:: Exercise ::
Could every line below be written out exactly as it appears?

:: Available data ::
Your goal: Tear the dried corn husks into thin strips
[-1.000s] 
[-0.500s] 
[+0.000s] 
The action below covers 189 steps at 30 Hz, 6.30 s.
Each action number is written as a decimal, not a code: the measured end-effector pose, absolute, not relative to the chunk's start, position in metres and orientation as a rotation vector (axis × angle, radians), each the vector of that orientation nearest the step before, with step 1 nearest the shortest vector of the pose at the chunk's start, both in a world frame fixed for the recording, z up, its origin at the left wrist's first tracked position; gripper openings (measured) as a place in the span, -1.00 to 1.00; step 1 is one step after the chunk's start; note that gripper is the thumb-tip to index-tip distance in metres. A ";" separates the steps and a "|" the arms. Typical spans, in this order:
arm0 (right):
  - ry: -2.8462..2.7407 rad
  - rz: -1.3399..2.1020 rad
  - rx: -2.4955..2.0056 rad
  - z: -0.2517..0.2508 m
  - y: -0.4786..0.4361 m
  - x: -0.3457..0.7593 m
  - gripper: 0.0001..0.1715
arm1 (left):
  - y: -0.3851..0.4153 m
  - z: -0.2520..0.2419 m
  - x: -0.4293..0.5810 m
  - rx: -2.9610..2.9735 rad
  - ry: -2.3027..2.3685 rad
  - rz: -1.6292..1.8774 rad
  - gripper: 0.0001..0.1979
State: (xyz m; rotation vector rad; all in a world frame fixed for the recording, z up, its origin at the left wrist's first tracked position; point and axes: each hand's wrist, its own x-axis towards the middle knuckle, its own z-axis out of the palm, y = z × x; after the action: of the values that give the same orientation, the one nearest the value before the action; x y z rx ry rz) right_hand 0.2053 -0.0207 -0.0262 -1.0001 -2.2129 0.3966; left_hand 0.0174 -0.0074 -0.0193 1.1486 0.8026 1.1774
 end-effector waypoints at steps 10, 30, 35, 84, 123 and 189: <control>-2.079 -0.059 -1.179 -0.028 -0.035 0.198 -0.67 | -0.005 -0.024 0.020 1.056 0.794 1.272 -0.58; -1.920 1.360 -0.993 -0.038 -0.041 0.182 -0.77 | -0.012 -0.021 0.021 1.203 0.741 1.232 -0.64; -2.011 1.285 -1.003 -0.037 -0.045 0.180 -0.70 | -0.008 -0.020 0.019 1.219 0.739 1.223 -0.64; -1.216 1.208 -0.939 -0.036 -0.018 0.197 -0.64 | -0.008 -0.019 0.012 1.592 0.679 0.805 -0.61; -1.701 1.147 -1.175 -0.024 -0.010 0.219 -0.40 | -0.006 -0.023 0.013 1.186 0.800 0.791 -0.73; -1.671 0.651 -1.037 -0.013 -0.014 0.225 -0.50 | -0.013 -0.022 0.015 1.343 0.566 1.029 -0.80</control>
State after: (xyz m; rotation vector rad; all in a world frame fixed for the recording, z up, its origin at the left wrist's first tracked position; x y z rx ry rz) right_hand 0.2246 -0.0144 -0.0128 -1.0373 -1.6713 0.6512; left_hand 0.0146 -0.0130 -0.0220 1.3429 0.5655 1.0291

:: Exercise result ::
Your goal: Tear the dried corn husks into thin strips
[-1.000s] 
[-0.500s] 
[+0.000s] 
The action below covers 189 steps at 30 Hz, 6.30 s.
Each action number is written as a decimal, not a code: the measured end-effector pose, absolute, not relative to the chunk's start, position in metres and orientation as a rotation vector (axis × angle, radians), each the vector of that orientation nearest the step before, with step 1 nearest the shortest vector of the pose at the chunk's start, both in a world frame fixed for the recording, z up, its origin at the left wrist's first tracked position; gripper openings (measured) as a place in the span, -1.00 to 1.00; step 1 is one step after the chunk's start; note that gripper is the thumb-tip to index-tip distance in metres. A ";" separates the steps and a "|" the arms. Typical spans, in this order:
arm0 (right):
  - ry: -2.8462..2.7407 rad
  - rz: -1.3399..2.1020 rad
  - rx: -2.4955..2.0056 rad
  - z: -0.2517..0.2508 m
  - y: -0.4786..0.4361 m
  - x: -0.3457..0.7593 m
  - gripper: 0.0001..0.1715
arm1 (left):
  - y: -0.3851..0.4153 m
  - z: -0.2520..0.2419 m
  - x: -0.4293..0.5810 m
  - rx: -2.9610..2.9735 rad
  - ry: -2.3027..2.3685 rad
  - rz: -1.6292..1.8774 rad
  - gripper: 0.0001..0.1979
State: (xyz m; rotation vector rad; all in a world frame fixed for the recording, z up, its origin at the left wrist's first tracked position; point and axes: each hand's wrist, its own x-axis towards the middle knuckle, its own z-axis out of the palm, y = z × x; after the action: of the values that give the same orientation, the one nearest the value before the action; x y z rx ry rz) right_hand 0.2053 -0.0207 -0.0262 -1.0001 -2.2129 0.3966; left_hand 0.0174 -0.0074 -0.0193 1.1486 0.8026 1.1774
 end-effector waypoints at steps 10, 30, 35, 84, 123 and 189: <control>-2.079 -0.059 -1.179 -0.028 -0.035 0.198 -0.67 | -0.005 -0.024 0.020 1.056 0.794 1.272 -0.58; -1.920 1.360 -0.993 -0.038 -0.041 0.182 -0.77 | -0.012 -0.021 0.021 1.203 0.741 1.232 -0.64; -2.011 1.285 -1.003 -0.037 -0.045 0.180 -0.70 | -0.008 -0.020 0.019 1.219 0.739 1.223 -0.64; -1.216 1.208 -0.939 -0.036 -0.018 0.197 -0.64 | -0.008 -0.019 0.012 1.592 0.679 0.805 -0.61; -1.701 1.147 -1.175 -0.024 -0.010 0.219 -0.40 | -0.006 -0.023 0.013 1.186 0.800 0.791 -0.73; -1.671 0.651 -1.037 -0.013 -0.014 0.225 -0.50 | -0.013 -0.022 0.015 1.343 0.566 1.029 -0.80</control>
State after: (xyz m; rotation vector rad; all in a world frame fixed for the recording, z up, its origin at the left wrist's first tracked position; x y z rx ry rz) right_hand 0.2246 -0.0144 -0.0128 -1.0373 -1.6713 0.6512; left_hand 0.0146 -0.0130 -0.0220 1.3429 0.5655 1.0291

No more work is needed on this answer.